• [Instructions for the task]: Report every line below that has the string "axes" in it.

• [Dataset excerpt]:
☆ ☆ ☆ ☆ ☆ ☆ ☆

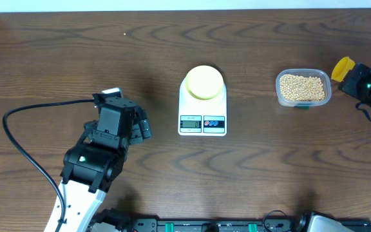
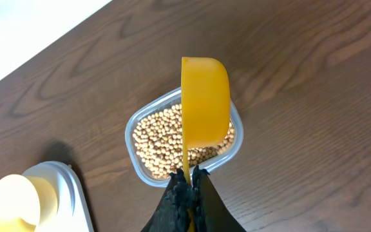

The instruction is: Scoop item into bowl and weigh 50g on scale

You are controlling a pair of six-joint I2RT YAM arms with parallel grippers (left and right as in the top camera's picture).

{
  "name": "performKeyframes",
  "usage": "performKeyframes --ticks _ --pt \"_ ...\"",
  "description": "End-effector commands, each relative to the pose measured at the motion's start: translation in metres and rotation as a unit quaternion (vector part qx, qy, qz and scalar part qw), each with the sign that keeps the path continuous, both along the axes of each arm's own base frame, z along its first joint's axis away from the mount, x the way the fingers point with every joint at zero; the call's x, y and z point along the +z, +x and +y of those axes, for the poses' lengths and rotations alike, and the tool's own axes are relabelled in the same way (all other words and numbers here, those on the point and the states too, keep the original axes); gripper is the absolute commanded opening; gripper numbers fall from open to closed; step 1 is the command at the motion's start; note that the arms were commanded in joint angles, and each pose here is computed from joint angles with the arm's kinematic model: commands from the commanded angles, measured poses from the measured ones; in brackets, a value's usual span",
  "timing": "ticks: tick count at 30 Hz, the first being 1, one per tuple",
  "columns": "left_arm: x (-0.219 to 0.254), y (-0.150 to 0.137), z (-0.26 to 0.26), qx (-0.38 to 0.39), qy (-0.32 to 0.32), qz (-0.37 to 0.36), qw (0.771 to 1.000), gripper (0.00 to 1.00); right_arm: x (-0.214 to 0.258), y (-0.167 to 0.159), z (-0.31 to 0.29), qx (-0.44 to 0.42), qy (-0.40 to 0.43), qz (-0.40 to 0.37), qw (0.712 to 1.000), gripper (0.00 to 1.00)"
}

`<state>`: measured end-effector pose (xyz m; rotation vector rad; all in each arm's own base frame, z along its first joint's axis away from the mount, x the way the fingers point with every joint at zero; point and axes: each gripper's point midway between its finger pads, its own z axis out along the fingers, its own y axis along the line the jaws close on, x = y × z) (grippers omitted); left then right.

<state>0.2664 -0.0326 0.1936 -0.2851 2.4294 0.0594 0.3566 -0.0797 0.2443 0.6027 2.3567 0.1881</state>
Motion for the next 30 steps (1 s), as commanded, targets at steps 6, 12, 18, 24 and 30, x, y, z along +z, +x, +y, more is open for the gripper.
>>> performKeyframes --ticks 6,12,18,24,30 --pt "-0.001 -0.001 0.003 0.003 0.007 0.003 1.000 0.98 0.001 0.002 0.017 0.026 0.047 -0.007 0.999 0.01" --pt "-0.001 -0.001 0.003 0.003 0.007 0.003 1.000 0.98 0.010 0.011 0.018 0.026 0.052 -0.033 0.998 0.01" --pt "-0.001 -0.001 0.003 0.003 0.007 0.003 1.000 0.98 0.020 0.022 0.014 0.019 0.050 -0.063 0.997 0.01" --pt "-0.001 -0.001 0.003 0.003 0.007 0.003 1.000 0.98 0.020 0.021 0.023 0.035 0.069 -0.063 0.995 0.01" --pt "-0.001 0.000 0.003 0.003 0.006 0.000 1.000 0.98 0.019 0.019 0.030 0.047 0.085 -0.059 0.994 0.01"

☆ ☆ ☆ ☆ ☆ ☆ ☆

• [Written answer]:
  "description": "End-effector commands, each relative to the pose measured at the motion's start: translation in metres and rotation as a unit quaternion (vector part qx, qy, qz and scalar part qw), each with the sign that keeps the path continuous, both along the axes of each arm's own base frame, z along its first joint's axis away from the mount, x the way the fingers point with every joint at zero; the call's x, y and z point along the +z, +x and +y of those axes, for the poses' lengths and rotations alike, and the tool's own axes are relabelled in the same way (all other words and numbers here, those on the point and the states too, keep the original axes); gripper is the absolute commanded opening; gripper numbers fall from open to closed; step 1 is the command at the motion's start; note that the arms were commanded in joint angles, and each pose here is computed from joint angles with the arm's kinematic model: commands from the commanded angles, measured poses from the measured ones; in brackets, a value's usual span",
`<state>`: measured end-effector pose (xyz m; rotation vector rad; all in each arm's own base frame, z along its first joint's axis away from the mount, x the way the fingers point with every joint at zero; point and axes: each gripper's point midway between its finger pads, its own z axis out along the fingers, its own y axis along the line the jaws close on, x = y × z) (grippers omitted); left then right.

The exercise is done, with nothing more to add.